PROBLEM DESCRIPTION ->
Using the listing below, report all lines holding the word "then".

DATA EXTRACT ->
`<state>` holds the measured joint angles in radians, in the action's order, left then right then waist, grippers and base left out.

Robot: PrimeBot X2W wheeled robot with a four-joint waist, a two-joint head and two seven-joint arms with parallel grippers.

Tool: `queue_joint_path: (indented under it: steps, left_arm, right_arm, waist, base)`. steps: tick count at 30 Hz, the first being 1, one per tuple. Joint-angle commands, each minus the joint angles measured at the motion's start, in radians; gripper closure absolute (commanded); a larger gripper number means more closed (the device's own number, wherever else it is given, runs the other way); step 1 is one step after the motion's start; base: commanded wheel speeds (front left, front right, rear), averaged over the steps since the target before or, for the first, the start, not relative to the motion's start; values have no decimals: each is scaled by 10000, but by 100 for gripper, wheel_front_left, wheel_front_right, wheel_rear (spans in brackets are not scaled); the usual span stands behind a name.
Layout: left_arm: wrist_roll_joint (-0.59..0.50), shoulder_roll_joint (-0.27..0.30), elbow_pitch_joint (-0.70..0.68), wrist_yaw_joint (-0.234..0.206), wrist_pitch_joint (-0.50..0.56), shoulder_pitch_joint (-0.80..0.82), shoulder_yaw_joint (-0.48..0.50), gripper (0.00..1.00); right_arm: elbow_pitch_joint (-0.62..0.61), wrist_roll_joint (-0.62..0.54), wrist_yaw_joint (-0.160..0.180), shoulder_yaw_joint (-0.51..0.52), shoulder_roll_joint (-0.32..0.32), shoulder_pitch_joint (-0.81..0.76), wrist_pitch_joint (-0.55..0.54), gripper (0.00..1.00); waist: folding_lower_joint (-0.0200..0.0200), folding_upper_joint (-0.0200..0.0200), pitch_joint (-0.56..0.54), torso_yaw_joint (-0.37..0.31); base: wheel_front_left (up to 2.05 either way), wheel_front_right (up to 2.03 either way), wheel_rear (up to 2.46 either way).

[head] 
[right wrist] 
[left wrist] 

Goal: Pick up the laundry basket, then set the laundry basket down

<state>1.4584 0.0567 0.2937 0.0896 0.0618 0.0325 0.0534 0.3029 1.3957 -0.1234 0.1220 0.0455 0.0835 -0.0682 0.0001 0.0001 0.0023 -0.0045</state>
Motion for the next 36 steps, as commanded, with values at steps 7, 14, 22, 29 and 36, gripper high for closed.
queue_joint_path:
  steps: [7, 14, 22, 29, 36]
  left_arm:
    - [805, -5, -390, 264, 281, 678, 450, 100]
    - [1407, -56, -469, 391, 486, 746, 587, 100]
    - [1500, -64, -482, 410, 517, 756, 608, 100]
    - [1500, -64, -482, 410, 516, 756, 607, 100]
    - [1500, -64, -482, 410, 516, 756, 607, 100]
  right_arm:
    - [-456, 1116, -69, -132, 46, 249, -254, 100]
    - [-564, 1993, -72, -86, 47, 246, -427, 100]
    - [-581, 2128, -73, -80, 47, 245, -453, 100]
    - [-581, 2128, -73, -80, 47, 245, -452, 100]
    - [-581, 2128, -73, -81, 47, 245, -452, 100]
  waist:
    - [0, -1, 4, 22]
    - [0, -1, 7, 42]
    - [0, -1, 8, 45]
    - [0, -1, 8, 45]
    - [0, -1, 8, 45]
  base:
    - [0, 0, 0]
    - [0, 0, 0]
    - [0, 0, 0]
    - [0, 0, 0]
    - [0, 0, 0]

OUTPUT FOR THIS EXERCISE ->
`<state>` holds the measured joint angles in radians, in the action's order, left then right then waist, grippers and base left out.
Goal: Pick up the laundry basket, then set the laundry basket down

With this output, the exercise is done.